EXERCISE AIM — From the listing below, output only the lines starting at the line that has "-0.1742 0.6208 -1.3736" and ending at the line that has "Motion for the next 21", exactly as they appear, ends included.
═══ DATASET ENTRIES ═══
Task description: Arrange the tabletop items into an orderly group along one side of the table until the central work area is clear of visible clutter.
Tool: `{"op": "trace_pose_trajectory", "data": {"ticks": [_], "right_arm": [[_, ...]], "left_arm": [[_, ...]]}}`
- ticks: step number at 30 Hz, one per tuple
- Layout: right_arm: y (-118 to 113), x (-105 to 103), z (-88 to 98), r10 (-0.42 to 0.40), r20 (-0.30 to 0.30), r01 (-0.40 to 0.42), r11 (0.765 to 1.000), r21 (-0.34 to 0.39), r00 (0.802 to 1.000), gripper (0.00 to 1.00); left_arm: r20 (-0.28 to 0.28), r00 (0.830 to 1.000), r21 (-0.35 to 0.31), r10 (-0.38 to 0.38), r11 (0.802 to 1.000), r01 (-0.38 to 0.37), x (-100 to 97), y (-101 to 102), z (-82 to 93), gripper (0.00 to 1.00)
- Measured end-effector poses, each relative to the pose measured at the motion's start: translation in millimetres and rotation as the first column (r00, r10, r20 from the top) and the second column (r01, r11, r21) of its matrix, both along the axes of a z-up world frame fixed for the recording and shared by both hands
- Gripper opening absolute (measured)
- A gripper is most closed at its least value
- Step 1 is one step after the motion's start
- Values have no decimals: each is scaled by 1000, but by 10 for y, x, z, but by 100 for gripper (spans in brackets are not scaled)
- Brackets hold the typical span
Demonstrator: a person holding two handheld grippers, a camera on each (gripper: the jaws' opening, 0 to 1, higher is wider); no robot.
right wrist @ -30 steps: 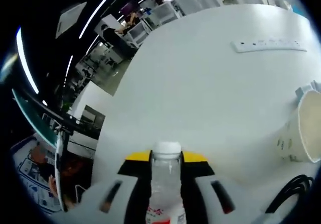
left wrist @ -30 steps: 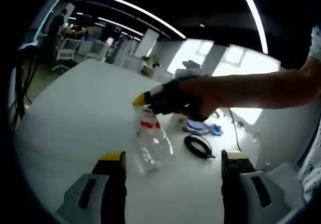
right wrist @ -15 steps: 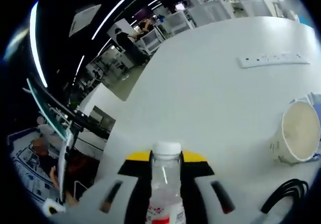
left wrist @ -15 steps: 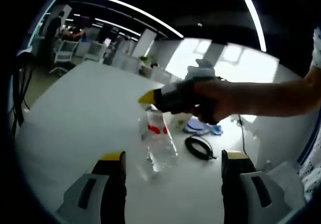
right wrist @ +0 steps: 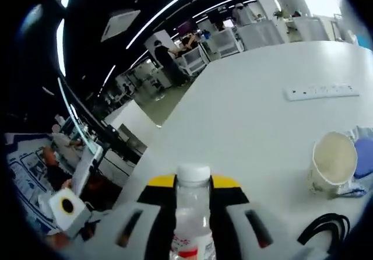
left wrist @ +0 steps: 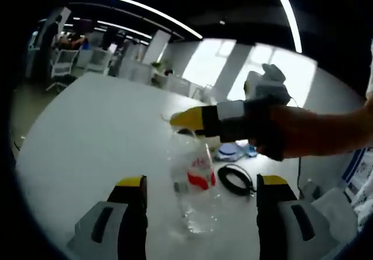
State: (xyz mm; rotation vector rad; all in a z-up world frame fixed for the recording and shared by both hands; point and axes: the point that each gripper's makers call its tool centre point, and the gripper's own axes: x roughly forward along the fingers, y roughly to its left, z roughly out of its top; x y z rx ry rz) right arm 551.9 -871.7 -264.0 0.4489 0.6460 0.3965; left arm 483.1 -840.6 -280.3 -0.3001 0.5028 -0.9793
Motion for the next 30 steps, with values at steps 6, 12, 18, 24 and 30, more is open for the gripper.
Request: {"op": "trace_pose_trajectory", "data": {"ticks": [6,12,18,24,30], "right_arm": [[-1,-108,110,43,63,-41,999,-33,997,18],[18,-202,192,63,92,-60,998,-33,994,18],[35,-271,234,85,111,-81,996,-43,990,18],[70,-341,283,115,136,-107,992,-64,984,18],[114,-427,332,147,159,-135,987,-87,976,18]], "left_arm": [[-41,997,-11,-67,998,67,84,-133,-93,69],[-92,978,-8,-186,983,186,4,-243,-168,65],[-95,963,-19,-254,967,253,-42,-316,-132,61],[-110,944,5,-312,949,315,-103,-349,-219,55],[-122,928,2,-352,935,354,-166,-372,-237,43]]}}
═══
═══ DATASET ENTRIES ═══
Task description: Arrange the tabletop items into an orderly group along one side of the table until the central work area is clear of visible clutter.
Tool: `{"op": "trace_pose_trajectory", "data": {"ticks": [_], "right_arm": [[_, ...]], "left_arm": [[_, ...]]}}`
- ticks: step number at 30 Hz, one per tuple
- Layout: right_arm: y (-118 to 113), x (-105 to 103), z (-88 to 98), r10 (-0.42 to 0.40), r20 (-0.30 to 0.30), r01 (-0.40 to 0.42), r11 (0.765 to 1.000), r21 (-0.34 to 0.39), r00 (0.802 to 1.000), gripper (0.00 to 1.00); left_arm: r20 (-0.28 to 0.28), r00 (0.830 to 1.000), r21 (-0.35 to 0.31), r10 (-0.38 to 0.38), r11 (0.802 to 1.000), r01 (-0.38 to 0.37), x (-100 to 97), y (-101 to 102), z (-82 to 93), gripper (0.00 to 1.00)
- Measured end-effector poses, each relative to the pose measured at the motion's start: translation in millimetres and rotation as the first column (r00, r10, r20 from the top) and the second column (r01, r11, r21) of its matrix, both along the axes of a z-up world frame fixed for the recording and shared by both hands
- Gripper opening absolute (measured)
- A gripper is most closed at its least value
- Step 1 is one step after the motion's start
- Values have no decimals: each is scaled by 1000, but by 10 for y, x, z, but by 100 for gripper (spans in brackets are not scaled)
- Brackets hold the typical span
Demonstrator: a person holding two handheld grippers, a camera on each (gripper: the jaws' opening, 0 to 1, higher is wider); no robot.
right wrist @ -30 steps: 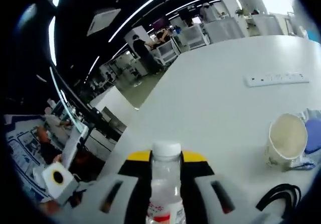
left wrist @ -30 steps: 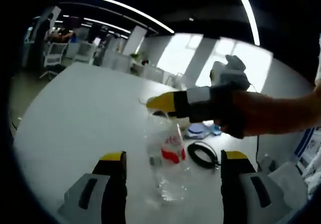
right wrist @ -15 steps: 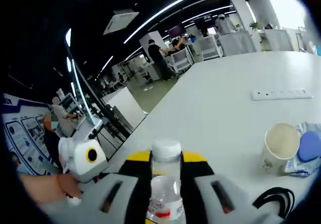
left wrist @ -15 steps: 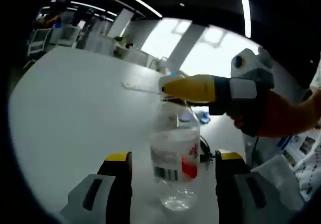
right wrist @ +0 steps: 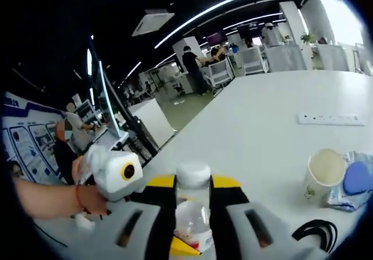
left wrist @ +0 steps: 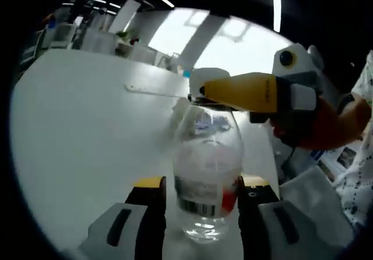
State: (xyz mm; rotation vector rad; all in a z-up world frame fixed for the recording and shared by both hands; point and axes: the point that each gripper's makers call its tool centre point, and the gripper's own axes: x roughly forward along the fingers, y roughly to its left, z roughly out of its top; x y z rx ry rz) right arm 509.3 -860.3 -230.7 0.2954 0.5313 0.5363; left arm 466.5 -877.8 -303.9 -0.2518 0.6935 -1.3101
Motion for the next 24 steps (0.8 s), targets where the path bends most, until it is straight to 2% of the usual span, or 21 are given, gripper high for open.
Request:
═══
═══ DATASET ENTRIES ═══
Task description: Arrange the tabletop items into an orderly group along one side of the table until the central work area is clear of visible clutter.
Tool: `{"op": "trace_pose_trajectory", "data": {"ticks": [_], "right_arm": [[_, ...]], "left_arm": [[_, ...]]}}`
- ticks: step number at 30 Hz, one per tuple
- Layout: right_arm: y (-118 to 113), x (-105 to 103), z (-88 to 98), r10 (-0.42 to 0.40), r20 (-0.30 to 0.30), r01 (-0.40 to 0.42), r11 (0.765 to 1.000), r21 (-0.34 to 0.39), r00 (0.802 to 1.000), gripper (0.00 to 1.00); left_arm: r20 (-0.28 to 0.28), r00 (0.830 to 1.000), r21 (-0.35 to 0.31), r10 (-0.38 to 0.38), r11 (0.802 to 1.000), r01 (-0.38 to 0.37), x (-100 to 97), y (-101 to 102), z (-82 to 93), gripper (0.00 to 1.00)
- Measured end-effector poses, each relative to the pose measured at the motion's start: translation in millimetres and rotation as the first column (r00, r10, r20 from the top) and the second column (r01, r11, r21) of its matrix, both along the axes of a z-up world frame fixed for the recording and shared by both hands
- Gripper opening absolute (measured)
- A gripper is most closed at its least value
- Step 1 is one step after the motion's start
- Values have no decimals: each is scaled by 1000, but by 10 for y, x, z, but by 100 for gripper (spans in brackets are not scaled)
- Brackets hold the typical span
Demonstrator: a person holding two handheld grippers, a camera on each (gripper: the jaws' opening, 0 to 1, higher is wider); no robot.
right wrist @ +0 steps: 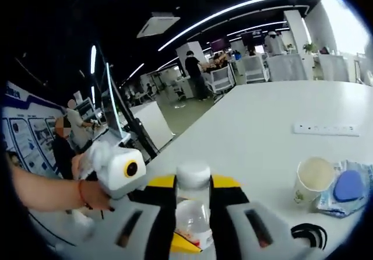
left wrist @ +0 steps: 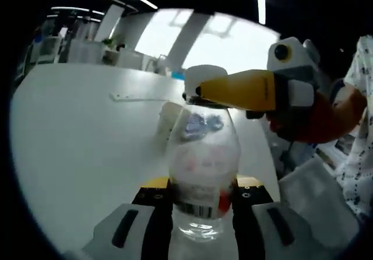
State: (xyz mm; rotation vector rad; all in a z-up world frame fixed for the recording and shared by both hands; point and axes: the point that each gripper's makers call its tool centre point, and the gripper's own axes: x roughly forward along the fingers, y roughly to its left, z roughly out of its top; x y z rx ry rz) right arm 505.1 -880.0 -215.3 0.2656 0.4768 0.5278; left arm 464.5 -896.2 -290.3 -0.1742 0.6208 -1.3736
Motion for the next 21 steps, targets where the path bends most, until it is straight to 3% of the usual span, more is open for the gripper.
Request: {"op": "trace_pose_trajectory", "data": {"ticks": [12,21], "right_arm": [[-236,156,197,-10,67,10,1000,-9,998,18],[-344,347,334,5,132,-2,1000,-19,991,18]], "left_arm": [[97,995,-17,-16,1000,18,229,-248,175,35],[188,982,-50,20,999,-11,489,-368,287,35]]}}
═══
COMPLETED TASK —
State: (xyz mm; rotation vector rad; all in a z-up world frame fixed for the recording and shared by both hands; point and axes: the point that each gripper's makers call its tool centre point, and the gripper's own axes: x roughly forward along the fingers, y roughly to its left, z roughly out of its top; x y z rx ry rz) right arm 505.1 -880.0 -215.3 0.2656 0.4768 0.5278; left arm 464.5 -896.2 -290.3 -0.1742 0.6208 -1.3736
Motion for the next 21 steps, targets where the path bends most, until it is straight to 3% of the usual span, more is open for the gripper.

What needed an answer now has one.